How does data assimilation on weekly and longer time scales influence SST diurnal variations in the tropical Atlantic?

Florent
Gasparin
Mercator Ocean
Romain Bourdallé-Badie, Mercator Ocean
Jean-Michel Lellouche, Mercator-Ocean
Sophie Cravatte, LEGOS/IRD
Oral
Ocean reanalyses benefit from multivariate ocean data assimilation and model bias mitigation methods serving as a constraint to reduce systematic biases and long-term drifts resulting from errors in initialization, air-sea flux formulation and process parameterization. In the Mercator Ocean system, assimilation procedures are based on a large-scale 3D-Var correction for the slowly evolving large scale error of the model in temperature and salinity, and a reduced-order Kalman filter with a 7-day assimilation cycle which presumably corrects patterns at smaller spatial and temporal scales (mesoscale activity). Based on the global reanalysis GLORYS12 at 1/12° horizontal resolution and its twin simulation without data assimilation FREEGLORYS12, we address here the question of how data assimilation on weekly and longer time scales can influence on SST diurnal variations in the tropical Atlantic.
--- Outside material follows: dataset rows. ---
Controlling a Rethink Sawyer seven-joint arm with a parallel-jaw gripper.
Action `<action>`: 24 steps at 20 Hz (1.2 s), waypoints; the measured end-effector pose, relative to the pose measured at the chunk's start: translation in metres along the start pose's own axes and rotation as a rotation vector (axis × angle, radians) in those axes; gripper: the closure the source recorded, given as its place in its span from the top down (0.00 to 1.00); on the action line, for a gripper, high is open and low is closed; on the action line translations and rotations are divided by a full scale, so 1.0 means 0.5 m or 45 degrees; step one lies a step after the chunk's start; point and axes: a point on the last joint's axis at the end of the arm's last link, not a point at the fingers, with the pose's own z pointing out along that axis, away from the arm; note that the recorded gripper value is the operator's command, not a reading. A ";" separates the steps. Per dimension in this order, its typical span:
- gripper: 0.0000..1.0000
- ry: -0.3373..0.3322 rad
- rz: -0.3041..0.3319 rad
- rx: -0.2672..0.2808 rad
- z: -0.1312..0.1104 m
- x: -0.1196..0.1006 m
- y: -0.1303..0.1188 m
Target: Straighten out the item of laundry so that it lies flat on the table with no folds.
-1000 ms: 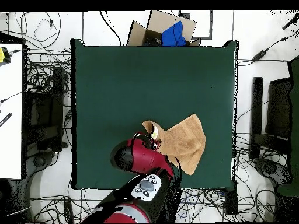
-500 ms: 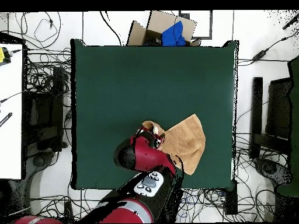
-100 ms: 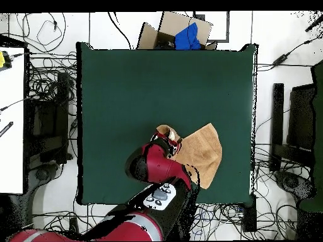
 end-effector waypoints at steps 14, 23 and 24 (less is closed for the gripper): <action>1.00 -0.018 0.001 0.011 0.000 -0.014 -0.009; 0.00 -0.017 0.000 0.012 0.001 -0.012 -0.009; 0.00 -0.016 0.000 0.012 0.001 -0.012 -0.009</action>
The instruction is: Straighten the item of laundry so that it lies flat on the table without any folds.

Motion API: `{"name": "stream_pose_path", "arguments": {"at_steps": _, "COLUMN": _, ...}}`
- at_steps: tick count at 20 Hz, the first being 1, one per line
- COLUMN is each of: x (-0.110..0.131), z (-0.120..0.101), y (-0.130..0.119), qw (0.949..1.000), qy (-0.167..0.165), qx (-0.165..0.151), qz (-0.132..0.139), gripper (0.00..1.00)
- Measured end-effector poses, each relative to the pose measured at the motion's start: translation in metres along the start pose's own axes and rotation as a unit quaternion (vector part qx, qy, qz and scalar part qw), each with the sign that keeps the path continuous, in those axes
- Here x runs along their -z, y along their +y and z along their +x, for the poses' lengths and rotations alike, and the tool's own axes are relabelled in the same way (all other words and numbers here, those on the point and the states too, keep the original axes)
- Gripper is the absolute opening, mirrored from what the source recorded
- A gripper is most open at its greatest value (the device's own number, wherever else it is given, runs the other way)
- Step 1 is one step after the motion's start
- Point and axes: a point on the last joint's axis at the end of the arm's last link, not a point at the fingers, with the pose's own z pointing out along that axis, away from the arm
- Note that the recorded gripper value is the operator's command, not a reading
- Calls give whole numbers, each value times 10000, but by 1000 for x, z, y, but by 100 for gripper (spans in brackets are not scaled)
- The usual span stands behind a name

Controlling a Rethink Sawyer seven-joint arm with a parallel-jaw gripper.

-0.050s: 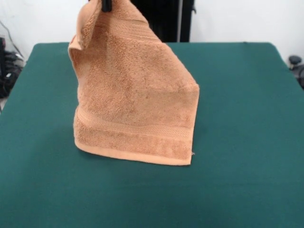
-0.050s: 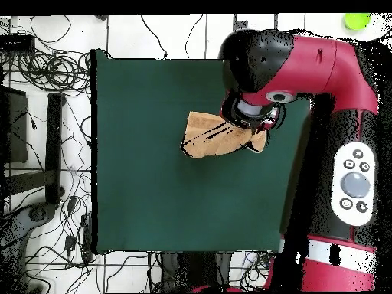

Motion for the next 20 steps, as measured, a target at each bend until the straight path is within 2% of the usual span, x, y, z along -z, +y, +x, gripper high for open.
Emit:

Unlike FREEGLORYS12, we first demonstrate that large-scale patterns of temperature and salinity are consistently reproduced in GLORYS12 when compared with PIRATA observations. These background modifications by data assimilation are seen to improve high-frequency variability. The analysis of the mixed layer temperature budget will help to determine which processes explain such high-frequency modification by the background conditions. This demonstrates that tropical moorings are unique information for data assimilation allowing to evaluate and improve the representation of the ocean by physical models.